Work to complete - Word for word, give the listing below again.

*** Begin section ***

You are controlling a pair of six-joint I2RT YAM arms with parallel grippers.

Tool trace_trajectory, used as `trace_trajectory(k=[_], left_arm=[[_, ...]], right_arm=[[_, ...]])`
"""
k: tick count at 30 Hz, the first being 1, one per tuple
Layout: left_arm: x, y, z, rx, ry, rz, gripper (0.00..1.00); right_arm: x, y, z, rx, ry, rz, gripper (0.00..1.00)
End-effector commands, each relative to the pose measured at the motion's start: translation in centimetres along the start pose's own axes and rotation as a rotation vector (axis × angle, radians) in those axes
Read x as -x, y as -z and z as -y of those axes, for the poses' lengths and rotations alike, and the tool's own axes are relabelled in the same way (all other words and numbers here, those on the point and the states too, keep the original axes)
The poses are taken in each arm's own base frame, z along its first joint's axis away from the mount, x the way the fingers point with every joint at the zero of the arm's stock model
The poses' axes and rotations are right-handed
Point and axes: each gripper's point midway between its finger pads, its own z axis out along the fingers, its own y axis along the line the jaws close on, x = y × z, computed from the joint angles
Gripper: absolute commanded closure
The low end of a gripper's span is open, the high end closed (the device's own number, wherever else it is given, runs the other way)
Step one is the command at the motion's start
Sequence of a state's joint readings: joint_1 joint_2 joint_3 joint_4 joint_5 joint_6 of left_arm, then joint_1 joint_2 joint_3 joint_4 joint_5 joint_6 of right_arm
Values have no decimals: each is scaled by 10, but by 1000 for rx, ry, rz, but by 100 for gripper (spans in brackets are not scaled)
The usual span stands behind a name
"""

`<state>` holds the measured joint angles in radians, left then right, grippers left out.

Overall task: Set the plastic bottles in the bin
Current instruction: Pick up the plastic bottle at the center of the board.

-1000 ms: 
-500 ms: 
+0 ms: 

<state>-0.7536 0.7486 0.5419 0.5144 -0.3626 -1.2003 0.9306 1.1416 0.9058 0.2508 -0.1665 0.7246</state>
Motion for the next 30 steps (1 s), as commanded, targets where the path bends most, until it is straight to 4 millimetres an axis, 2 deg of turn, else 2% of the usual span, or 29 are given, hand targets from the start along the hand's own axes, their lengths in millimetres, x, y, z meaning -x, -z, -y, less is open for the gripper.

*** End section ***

Task output -
You are controlling a pair of six-joint I2RT YAM arms with parallel grippers.

Tool trace_trajectory, used as `trace_trajectory(k=[_], left_arm=[[_, ...]], right_arm=[[_, ...]])`
"""
k: tick count at 30 Hz, the first being 1, one per tuple
Layout: left_arm: x, y, z, rx, ry, rz, gripper (0.00..1.00); right_arm: x, y, z, rx, ry, rz, gripper (0.00..1.00)
End-effector commands, each relative to the pose measured at the motion's start: translation in centimetres along the start pose's own axes and rotation as a rotation vector (axis × angle, radians) in those axes
Read x as -x, y as -z and z as -y of those axes, for the poses' lengths and rotations alike, and the tool's own axes are relabelled in the same way (all other words and numbers here, those on the point and the states too, keep the original axes)
The poses are taken in each arm's own base frame, z along its first joint's axis away from the mount, x the way the fingers point with every joint at the zero of the arm's stock model
The poses' axes and rotations are right-handed
Point and axes: each gripper's point midway between its finger pads, its own z axis out along the fingers, its own y axis along the line the jaws close on, x = y × z, computed from the joint angles
Gripper: absolute commanded closure
The low end of a gripper's span is open, the high end closed (the device's own number, wherever else it is given, runs the other way)
Step one is the command at the motion's start
Sequence of a state's joint readings: joint_1 joint_2 joint_3 joint_4 joint_5 joint_6 of left_arm, then joint_1 joint_2 joint_3 joint_4 joint_5 joint_6 of right_arm
Values have no decimals: each is scaled by 10, but by 1000 for rx, ry, rz, but by 100 for gripper (spans in brackets are not scaled)
The usual span stands behind a name
"""

`<state>` holds the measured joint angles in radians, left then right, grippers left out.

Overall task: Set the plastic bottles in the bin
Current instruction: Pick up the plastic bottle at the center of the board.

-1000 ms: 
-500 ms: 
+0 ms: 

<state>-0.7536 0.7486 0.5419 0.5144 -0.3626 -1.2003 0.9306 1.1416 0.9058 0.2508 -0.1665 0.7246</state>
Motion for the next 30 steps (1 s), as commanded, targets where the path bends most, until it is straight to 4 millimetres an axis, 2 deg of turn, else 2% of the usual span, or 29 are given, hand targets from the start along the hand's own axes, their lengths in millimetres, x, y, z meaning -x, -z, -y, less is open for the gripper.

The answer stands, and there is nothing more to add.